The flags of the United Arab Emirates and the Abu Dhabi National Oil Company are located at the reception in the lobby of the company’s headquarters in Abu Dhabi, United Arab Emirates.
Christopher Pike | Bloomberg | Getty Images
DUBAI, United Arab Emirates – Abu Dhabi’s move to launch its Murban oil futures contract this month will strengthen its position as a global oil power, but the challenges of the takeover remain, according to leading experts and analysts.
The Abu Dhabi National Oil Company has confirmed that trading on the contract will begin on March 29, which is a major change in the way the oil-rich emirate values its crude oil exports. Murban is Abu Dhabi’s flagship crude oil and accounts for more than half of the UAE’s total production.
“It shows that Abu Dhabi and the UAE will continue to consolidate their role as major producers in the future,” Dan Yergin, deputy chairman of IHS-Markit, told CNBC on Thursday.
“It continues to expand its capacities and sees itself as a global economic center. It would like this to be reflected in the crude oil flow,” Yergin told CNBC’s “Capital Connection”.
After the introduction was delayed by almost a year due to regulatory hurdles, the futures contract for Murban, which is traded on the new ICE Futures Abu Dhabi Exchange, will let the market determine the price of Abu Dhabi’s oil and the less transparent retrospective pricing methods replacements have been used in previous years.
“The announcement confirms ADNOC’s shift towards benchmarking Murban as a price setter for the Middle East crude oil market, particularly mildly acidic kegs, a plan that has been in place for several years,” said Amrita Sen, chief oil analyst at Energy Aspects .
It may take Murban some time to gain a foothold in the pricing of crude oil exports from the Middle East Gulf. Many companies will likely wait and see.
Azlin Ahmad |
Argus Media crude oil editor
However, experts disagree on whether the contract will dramatically improve the class’s status among its rivals or expand its share of the increasingly competitive Asian markets, where 90% of Murban is sold. Abu Dhabi also believes the futures contract can be used as a regional benchmark for pricing other commodities from the Gulf, but concerns about its introduction remain.

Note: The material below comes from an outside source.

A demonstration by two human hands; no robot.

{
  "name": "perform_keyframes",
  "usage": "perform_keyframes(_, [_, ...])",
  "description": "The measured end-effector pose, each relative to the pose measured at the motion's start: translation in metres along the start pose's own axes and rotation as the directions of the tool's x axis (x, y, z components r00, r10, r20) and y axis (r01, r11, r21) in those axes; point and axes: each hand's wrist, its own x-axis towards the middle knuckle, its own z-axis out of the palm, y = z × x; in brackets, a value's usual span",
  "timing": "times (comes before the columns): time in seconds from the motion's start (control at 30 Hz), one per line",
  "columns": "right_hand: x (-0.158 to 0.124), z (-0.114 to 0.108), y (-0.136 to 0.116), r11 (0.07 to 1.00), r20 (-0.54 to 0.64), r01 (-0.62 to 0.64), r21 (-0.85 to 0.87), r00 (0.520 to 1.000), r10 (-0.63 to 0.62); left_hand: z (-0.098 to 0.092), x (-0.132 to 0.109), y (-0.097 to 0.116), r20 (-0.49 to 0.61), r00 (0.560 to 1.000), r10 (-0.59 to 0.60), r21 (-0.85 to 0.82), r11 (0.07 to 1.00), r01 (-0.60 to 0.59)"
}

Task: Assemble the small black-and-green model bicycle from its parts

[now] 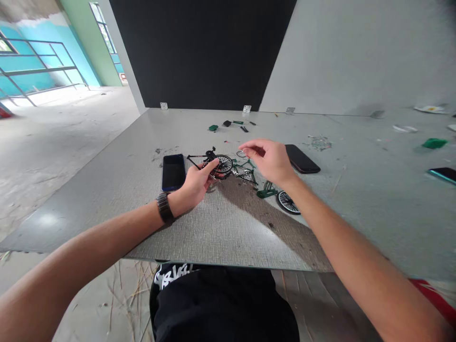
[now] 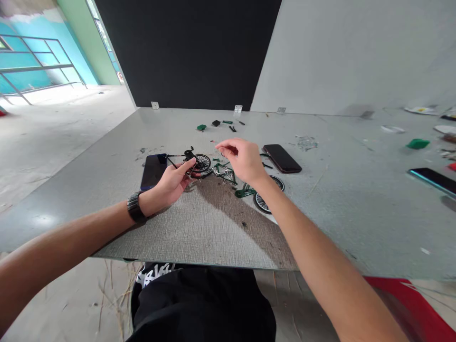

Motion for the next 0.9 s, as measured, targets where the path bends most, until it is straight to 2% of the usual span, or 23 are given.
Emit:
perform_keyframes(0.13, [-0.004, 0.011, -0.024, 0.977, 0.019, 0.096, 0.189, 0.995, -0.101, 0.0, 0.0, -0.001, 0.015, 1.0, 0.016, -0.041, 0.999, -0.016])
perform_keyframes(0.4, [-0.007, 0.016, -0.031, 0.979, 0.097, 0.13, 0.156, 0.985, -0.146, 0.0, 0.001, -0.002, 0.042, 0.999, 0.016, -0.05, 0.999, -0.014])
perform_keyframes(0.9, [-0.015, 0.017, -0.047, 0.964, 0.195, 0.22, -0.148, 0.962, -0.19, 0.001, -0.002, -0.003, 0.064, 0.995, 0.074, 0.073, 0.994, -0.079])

“Murban has the potential to be a major development in the development of crude oil trading in the Middle East, but we have to see how quickly the market accepts the deal,” said Herman Wang, managing editor for OPEC and Middle East news at S & P. Global Platts, said CNBC.
“It may take some time”
Saudi Arabia, the largest producer in the Gulf, is currently using a method linked to crude oil futures from Oman traded on the Dubai Mercantile Exchange. Most other manufacturers base their monthly crude oil price on crude oil price assessments for Dubai and Oman carried out by S&P Global Platts.

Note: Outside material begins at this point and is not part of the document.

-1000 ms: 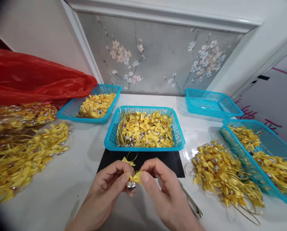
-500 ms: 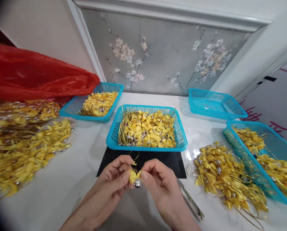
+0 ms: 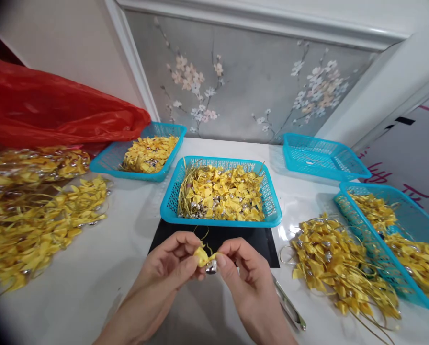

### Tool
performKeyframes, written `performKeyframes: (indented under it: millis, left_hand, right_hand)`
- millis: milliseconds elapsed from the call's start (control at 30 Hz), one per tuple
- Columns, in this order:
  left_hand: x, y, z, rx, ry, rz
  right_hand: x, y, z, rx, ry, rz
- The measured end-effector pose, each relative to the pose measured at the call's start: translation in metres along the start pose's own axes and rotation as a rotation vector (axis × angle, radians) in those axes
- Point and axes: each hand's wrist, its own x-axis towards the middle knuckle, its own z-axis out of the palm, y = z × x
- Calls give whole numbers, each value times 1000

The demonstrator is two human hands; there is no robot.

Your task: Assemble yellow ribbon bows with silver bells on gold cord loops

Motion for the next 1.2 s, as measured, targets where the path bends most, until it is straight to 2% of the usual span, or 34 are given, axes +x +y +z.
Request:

“In a market that tends to stick to well-known benchmarks for a long time, even if they are flawed, it is difficult to see who is the first to explore this new pricing option beyond ADNOC,” said Azlin Ahmad, crude oil editor at Argus Media in a recent research report.

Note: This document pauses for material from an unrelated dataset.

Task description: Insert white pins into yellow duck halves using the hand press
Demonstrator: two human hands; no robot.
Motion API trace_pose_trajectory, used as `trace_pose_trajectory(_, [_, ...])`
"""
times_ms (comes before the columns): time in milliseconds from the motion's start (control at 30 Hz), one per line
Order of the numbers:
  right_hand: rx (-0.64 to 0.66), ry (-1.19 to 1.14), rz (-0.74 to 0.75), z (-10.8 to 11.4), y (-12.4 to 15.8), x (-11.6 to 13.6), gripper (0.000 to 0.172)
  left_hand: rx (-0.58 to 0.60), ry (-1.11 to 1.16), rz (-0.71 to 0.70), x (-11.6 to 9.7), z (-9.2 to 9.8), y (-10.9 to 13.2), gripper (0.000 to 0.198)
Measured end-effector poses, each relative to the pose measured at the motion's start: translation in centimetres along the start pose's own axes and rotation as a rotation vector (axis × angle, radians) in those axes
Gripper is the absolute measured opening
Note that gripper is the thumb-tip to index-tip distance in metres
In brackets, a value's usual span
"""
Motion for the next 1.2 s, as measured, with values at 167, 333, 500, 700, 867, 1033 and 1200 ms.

“All of this suggests that it may take Murban some time to gain a foothold in pricing crude oil exports from the Gulf of the Middle East. Many companies will likely wait.”
Analysts, while broadly optimistic, say it will take some time for Murban futures to gain traction and credibility, but Stuart Williams, President of ICE Futures Europe, is more confident about its future prospects.
The focus of the adoption strategy is “to integrate Murban into a global distribution network and to make it easy for all eyes on Brent to keep an eye on Murban,” he told reporters at an ADNOC press conference on Wednesday.
“We think of murban as a tool that can be used by dealers worldwide and we plan to participate globally from the start,” he said.
Nine companies, including BP, Shell, Total and Vitol, have already registered as shareholders on the new futures exchange. Two of China’s largest crude oil importers, including China’s largest refiner – Rongsheng – and state-owned trading company Unipec, also want to take advantage of the deal.
The UAE is the third largest manufacturer in the OPEC group. While trading Murban contracts does not affect the UAE’s OPEC strategy at face value, experts warn that increased liquidity in support of the contract may not be compatible with future production caps imposed by the organization.
“How ADNOC balances this with country quotas is not entirely clear. Strengthening liquidity requires higher volumetric production,” a UAE banker, who spoke anonymously due to job restrictions, told CNBC.
“OPEC quotas are based on production, not market supply, so our local and international warehouses can easily handle them … if that happens in the future,” said Khaled Salmeen, executive director of ADNOC’s Downstream Industry Directorate , Marketing and Commerce the ADNOC press conference on Wednesday.
“We are committed to the current OPEC + agreement,” said Salmeen. “We have significant reserves in our warehouse … we believe such stock availability can handle the previous months of any of these contracts to ensure delivery is not interrupted.”